[Opening Information section]

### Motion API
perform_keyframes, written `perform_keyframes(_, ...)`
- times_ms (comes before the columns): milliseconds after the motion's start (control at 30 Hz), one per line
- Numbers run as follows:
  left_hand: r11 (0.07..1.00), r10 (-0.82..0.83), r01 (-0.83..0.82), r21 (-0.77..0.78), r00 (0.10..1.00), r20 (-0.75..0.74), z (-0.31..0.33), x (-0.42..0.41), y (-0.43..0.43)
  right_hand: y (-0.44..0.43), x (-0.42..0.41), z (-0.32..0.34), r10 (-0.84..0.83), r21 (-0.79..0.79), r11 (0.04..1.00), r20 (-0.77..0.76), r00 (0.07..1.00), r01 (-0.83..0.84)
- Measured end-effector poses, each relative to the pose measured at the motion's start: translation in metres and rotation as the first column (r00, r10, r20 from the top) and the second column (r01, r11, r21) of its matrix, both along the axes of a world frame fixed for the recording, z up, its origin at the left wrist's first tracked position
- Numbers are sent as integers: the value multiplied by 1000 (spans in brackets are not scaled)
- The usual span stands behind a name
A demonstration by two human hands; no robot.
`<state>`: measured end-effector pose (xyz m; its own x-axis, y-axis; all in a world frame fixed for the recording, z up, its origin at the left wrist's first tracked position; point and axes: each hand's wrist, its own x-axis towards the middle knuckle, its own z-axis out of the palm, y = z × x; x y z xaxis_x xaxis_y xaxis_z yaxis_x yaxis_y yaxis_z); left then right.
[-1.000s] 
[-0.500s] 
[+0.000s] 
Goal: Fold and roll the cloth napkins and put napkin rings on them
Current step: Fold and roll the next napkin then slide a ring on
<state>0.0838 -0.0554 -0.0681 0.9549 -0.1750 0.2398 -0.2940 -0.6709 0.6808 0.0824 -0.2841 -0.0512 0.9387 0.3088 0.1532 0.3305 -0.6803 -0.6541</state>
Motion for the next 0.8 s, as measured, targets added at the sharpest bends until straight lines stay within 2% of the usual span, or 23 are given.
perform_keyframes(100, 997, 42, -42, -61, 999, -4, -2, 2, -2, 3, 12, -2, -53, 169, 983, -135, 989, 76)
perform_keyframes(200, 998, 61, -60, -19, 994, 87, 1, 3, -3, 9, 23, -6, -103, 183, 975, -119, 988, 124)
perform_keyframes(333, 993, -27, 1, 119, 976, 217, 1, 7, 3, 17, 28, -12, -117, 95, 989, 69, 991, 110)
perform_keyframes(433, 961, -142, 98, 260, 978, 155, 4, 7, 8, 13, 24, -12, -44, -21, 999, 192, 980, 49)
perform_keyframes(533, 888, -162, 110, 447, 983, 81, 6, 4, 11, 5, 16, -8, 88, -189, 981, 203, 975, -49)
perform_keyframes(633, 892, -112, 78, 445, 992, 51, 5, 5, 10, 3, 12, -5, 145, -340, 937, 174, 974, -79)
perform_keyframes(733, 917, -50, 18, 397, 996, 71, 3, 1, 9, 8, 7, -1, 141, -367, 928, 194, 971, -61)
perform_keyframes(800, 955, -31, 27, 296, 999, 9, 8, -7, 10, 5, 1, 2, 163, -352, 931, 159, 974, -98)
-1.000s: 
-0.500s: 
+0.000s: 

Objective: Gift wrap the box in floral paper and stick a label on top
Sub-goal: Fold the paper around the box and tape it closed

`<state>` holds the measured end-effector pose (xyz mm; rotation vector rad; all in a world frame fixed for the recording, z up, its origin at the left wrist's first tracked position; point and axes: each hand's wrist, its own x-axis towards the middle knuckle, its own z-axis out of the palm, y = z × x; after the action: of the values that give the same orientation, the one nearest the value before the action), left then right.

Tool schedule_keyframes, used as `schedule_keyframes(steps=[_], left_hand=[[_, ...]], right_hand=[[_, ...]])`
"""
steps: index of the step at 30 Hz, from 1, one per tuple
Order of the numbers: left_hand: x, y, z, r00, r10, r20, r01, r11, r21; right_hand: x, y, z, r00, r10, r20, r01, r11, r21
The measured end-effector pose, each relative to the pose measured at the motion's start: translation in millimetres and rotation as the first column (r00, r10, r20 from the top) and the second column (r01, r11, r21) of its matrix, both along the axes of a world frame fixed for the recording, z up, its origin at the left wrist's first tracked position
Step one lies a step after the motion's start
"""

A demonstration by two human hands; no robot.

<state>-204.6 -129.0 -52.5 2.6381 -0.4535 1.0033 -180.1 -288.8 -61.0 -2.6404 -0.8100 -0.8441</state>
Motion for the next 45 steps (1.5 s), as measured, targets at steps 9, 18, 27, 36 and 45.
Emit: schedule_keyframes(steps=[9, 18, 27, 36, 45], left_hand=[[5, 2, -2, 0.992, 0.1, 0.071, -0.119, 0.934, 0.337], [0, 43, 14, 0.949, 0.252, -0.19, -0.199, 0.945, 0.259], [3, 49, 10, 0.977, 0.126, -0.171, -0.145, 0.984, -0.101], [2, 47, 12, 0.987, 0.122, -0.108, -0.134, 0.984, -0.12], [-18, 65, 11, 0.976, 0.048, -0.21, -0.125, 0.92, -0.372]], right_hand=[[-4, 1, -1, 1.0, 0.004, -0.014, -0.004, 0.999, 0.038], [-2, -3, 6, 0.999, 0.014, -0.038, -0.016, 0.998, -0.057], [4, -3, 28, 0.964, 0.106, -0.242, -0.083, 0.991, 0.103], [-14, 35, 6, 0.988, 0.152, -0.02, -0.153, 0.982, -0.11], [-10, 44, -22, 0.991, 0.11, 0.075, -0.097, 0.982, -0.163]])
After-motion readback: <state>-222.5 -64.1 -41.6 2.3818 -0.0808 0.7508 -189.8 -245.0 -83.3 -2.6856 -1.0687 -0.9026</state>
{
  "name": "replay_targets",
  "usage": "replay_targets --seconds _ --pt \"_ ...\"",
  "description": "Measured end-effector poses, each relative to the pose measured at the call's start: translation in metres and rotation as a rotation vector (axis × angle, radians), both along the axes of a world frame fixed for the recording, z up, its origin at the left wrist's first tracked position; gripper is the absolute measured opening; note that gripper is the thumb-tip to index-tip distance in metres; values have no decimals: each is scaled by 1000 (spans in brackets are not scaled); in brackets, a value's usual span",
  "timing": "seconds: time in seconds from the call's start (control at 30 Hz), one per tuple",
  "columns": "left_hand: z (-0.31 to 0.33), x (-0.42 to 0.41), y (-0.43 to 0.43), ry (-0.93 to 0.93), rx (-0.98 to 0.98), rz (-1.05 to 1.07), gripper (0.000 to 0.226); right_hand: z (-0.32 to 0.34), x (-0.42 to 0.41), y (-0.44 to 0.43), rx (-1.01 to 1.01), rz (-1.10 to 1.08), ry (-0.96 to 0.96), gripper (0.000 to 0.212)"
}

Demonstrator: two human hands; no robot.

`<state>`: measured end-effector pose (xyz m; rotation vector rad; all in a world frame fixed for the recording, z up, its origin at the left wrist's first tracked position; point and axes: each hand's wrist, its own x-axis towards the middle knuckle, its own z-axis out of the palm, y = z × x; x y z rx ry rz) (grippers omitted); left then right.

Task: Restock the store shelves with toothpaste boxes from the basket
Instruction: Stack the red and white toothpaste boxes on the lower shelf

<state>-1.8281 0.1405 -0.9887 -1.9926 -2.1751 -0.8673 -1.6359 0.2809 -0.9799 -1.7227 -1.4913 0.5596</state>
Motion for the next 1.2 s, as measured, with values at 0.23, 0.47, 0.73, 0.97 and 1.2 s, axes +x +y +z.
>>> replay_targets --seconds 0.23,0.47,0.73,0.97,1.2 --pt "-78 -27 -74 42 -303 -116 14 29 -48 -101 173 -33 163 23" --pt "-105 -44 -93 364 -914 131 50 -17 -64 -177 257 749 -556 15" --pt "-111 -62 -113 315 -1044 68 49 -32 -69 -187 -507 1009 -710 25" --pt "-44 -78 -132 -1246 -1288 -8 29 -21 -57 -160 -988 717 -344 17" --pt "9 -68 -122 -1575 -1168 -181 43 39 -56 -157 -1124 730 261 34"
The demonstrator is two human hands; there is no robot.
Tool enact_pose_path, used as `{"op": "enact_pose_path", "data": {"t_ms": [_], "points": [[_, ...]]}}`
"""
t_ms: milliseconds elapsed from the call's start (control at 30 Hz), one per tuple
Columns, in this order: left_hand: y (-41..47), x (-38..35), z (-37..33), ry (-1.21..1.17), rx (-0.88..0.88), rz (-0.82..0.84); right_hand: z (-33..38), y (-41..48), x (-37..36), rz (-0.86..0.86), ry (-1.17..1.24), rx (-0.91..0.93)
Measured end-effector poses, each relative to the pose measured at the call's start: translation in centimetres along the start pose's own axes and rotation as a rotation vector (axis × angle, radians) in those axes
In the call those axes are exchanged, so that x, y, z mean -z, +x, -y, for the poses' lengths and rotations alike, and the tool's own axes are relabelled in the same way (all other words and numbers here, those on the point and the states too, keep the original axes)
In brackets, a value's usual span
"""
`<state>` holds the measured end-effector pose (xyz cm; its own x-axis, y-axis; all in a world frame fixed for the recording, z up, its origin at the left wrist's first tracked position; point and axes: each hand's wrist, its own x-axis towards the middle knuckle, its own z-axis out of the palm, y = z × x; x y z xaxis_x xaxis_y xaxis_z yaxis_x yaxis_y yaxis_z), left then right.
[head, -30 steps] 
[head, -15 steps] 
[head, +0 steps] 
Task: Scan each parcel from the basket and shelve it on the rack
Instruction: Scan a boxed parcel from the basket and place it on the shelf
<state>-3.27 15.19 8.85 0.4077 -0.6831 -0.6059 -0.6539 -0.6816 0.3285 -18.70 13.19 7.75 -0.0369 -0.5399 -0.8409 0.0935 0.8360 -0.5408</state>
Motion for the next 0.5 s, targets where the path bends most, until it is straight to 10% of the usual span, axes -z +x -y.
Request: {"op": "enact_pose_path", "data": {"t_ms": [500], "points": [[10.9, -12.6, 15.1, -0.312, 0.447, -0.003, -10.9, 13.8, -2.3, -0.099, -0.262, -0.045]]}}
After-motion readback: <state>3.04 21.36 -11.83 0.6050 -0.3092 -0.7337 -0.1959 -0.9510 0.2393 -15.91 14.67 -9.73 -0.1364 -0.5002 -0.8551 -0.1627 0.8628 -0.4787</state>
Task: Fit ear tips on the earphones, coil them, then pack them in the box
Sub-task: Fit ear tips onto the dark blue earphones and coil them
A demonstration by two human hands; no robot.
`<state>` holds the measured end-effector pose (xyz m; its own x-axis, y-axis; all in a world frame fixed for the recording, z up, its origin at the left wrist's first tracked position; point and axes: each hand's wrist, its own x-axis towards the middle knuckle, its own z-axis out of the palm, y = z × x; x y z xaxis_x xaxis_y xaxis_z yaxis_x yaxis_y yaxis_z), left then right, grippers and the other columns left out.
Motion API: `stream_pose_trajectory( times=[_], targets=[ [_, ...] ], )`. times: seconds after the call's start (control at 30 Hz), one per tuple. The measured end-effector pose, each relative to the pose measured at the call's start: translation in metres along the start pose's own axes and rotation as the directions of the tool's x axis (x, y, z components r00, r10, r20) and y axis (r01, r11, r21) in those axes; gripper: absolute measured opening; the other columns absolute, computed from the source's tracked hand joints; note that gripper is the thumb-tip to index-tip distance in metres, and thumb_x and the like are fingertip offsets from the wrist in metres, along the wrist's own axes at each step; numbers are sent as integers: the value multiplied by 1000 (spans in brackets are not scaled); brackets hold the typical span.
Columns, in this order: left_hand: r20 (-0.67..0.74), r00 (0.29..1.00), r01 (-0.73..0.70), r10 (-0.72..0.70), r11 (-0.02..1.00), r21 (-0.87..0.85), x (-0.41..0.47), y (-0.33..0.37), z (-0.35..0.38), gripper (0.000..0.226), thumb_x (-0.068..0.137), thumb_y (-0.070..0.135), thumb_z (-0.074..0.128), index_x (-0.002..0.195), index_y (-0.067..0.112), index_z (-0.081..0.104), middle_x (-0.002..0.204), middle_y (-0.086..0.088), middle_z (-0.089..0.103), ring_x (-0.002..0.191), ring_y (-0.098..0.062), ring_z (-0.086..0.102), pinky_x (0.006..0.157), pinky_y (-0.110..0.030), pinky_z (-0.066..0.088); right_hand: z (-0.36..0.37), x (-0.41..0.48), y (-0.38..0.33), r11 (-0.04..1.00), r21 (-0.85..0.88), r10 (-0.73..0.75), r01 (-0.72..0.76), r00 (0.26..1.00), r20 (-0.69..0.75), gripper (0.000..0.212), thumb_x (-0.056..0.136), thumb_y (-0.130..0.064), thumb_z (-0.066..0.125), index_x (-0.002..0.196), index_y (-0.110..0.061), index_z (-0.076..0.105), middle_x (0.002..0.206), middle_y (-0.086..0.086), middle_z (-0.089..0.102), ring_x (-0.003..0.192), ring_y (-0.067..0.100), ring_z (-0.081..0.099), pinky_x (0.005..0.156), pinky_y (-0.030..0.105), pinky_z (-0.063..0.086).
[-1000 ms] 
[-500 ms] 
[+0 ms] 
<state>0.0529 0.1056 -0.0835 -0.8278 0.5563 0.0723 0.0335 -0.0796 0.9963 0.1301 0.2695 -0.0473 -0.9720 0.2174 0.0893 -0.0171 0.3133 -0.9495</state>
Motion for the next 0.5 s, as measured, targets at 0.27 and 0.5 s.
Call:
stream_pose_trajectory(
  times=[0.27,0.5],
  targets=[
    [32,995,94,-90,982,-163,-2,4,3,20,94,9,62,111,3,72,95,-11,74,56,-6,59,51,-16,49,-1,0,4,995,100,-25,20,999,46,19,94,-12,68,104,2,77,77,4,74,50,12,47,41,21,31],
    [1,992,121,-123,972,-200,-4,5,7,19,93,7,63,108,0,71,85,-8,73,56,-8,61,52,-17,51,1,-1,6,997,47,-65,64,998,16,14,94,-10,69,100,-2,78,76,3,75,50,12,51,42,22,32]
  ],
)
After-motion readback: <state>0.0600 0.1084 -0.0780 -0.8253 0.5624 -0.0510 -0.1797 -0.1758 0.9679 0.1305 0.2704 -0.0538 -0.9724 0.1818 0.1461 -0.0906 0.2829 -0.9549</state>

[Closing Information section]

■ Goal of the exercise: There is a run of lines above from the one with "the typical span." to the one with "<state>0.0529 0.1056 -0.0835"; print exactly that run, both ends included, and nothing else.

■ Answer to the exercise:
Motion API: `stream_pose_trajectory( times=[_], targets=[ [_, ...] ], )`. times: seconds after the call's start (control at 30 Hz), one per tuple. The measured end-effector pose, each relative to the pose measured at the call's start: translation in metres along the start pose's own axes and rotation as the directions of the tool's x axis (x, y, z components r00, r10, r20) and y axis (r01, r11, r21) in those axes; gripper: absolute measured opening; the other columns absolute, computed from the source's tracked hand joints; note that gripper is the thumb-tip to index-tip distance in metres, and thumb_x and the like are fingertip offsets from the wrist in metres, along the wrist's own axes at each step; numbers are sent as integers: the value multiplied by 1000 (spans in brackets are not scaled); brackets hold the typical span.
Columns, in this order: left_hand: r20 (-0.67..0.74), r00 (0.29..1.00), r01 (-0.73..0.70), r10 (-0.72..0.70), r11 (-0.02..1.00), r21 (-0.87..0.85), x (-0.41..0.47), y (-0.33..0.37), z (-0.35..0.38), gripper (0.000..0.226), thumb_x (-0.068..0.137), thumb_y (-0.070..0.135), thumb_z (-0.074..0.128), index_x (-0.002..0.195), index_y (-0.067..0.112), index_z (-0.081..0.104), middle_x (-0.002..0.204), middle_y (-0.086..0.088), middle_z (-0.089..0.103), ring_x (-0.002..0.191), ring_y (-0.098..0.062), ring_z (-0.086..0.102), pinky_x (0.006..0.157), pinky_y (-0.110..0.030), pinky_z (-0.066..0.088); right_hand: z (-0.36..0.37), x (-0.41..0.48), y (-0.38..0.33), r11 (-0.04..1.00), r21 (-0.85..0.88), r10 (-0.73..0.75), r01 (-0.72..0.76), r00 (0.26..1.00), r20 (-0.69..0.75), gripper (0.000..0.212), thumb_x (-0.056..0.136), thumb_y (-0.130..0.064), thumb_z (-0.066..0.125), index_x (-0.002..0.196), index_y (-0.110..0.061), index_z (-0.076..0.105), middle_x (0.002..0.206), middle_y (-0.086..0.086), middle_z (-0.089..0.102), ring_x (-0.003..0.192), ring_y (-0.067..0.100), ring_z (-0.081..0.099), pinky_x (0.005..0.156), pinky_y (-0.030..0.105), pinky_z (-0.063..0.086).
[-1000 ms] 
[-500 ms] 
[+0 ms] 
<state>0.0529 0.1056 -0.0835 -0.8278 0.5563 0.0723 0.0335 -0.0796 0.9963 0.1301 0.2695 -0.0473 -0.9720 0.2174 0.0893 -0.0171 0.3133 -0.9495</state>

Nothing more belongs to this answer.